They are then placed in shelters operated by the Department of Health and Human Services, which conduct background checks on the adults who come forward to receive or “sponsor” the children. The agency said it will look after the children “until they are properly and safely released to a vetted sponsor.”
Most families probably didn’t expect Frank and his crew to set up their own ad hoc screening process.
Parked in a location where holes in the border wall make it easy for smugglers to send groups of as many as 30 kids at a time, Frank and his team usually greet the youngsters with burgers and hot dogs and broadcast their arrival on Facebook Live, announcing a intention to keep them safe.
Humanitarian volunteers and immigration activists working in the area said they were stunned to see the children, who clearly had no idea about Frank and his beliefs, being diverted before border police picked them up.
“We believe the behavior of this group is illegal and extremely dangerous,” said Margo Cowan, a public defender in Pima County, which includes Sasabe, and a longtime immigration activist.

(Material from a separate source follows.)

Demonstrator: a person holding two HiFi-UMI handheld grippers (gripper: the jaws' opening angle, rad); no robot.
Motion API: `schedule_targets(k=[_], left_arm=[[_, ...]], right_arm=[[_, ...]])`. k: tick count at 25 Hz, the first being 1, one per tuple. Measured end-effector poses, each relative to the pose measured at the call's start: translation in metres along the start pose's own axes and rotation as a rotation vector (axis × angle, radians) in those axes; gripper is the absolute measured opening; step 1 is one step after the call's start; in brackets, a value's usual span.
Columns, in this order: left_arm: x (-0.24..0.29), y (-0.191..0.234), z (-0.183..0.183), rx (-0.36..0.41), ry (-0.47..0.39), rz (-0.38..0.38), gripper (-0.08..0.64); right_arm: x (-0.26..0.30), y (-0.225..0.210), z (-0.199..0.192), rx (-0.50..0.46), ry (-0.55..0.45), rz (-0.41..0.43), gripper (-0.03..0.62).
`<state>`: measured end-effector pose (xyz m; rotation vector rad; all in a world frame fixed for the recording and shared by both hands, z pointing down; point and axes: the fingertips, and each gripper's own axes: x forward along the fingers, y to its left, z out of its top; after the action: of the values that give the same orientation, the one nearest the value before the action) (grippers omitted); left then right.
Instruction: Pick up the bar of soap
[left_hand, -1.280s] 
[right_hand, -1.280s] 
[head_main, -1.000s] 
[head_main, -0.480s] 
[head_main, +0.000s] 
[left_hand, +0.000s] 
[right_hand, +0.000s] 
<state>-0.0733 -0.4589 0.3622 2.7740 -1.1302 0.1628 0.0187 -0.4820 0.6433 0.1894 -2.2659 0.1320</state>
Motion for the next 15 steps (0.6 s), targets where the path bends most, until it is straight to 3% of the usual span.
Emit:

She said the law requires those who find only children to contact a law enforcement officer immediately. (Frank said his group always contacted Border Patrol after helping the kids.)

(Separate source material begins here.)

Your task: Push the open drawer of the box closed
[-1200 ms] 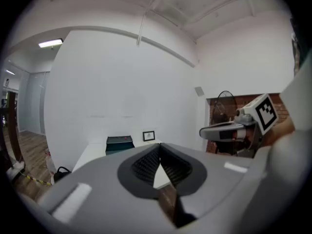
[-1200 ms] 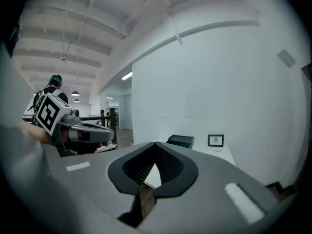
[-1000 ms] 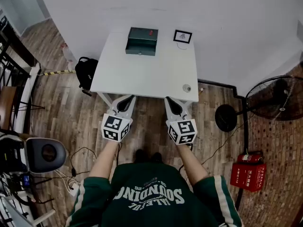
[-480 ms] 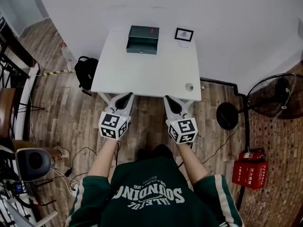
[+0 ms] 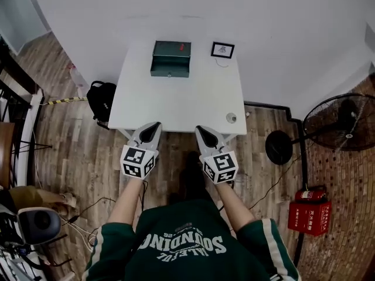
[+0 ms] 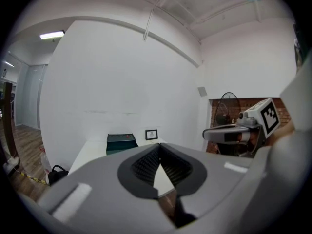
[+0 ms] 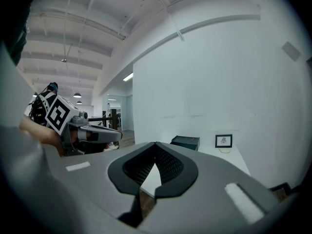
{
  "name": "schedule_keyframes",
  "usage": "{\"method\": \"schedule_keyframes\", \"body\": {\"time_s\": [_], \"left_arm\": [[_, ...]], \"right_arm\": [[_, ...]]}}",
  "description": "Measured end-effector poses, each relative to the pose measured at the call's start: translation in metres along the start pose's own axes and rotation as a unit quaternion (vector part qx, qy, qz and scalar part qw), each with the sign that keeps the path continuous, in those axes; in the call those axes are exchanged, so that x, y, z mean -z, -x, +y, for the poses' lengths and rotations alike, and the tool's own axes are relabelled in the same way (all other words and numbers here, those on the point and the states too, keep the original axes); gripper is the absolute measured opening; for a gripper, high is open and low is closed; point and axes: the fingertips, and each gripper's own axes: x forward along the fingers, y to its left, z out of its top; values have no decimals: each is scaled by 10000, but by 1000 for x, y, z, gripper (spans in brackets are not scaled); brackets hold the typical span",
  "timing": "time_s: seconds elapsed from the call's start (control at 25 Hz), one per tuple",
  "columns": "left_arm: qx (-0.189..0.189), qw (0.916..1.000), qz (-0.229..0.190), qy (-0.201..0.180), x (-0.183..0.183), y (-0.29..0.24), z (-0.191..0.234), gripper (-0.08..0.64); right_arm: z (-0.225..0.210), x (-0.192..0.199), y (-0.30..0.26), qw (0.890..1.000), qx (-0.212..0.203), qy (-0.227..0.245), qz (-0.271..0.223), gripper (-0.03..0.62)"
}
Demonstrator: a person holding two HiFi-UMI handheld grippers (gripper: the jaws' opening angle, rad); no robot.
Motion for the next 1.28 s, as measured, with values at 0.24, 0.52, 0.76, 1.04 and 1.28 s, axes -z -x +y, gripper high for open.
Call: {"method": "schedule_keyframes", "body": {"time_s": [0.24, 0.52, 0.76, 1.04, 1.28], "left_arm": [[-25, 10000, 49, -65, -8, -46, 28, 52], [-240, 9995, 204, 19, -15, -111, 71, 52], [-464, 9982, 347, 125, -29, -179, 111, 52], [-791, 9951, 515, 299, -38, -240, 150, 52], [-1023, 9916, 641, 469, -32, -260, 171, 52]], "right_arm": [[-40, -6, -46, 9999, 43, -90, -12, 2], [-96, -14, -116, 9998, -75, -181, 61, 2], [-143, -33, -192, 9990, -385, -192, 136, 2], [-189, -41, -262, 9965, -768, -168, 284, 2], [-205, -43, -297, 9943, -1013, -128, 317, 2]]}}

She said she was particularly concerned about Frank’s claims that his group of children asked to provide the addresses and phone numbers of the relatives or friends of the family they planned to go with, and then contact those individuals. supposedly to prevent the children from falling into the wrong hands. † These actions could be seen as harassment of adult immigrants who take in the children, she said.
“We have people who call and do health checks and keep coming to make it uncomfortable for them,” Frank said, referring to the adults who eventually take the kids home.
Frank criticized the government’s screening program, calling it “very wide open with many loopholes”. He added: “That’s why we’re creating a solution here, we’re part of it.”
Photos posted to another team member’s Facebook page showed Frank and his colleagues at the camp rocking a baby, who he said was 30 days old and had recently crossed the border with his young mother.
Members of his team called the man the mother said she planned to go with, Frank told the Times. He said that in its investigation, the group had found that two of the four people living at the man’s address had links to organized crime cartels — allegations for which he provided no evidence.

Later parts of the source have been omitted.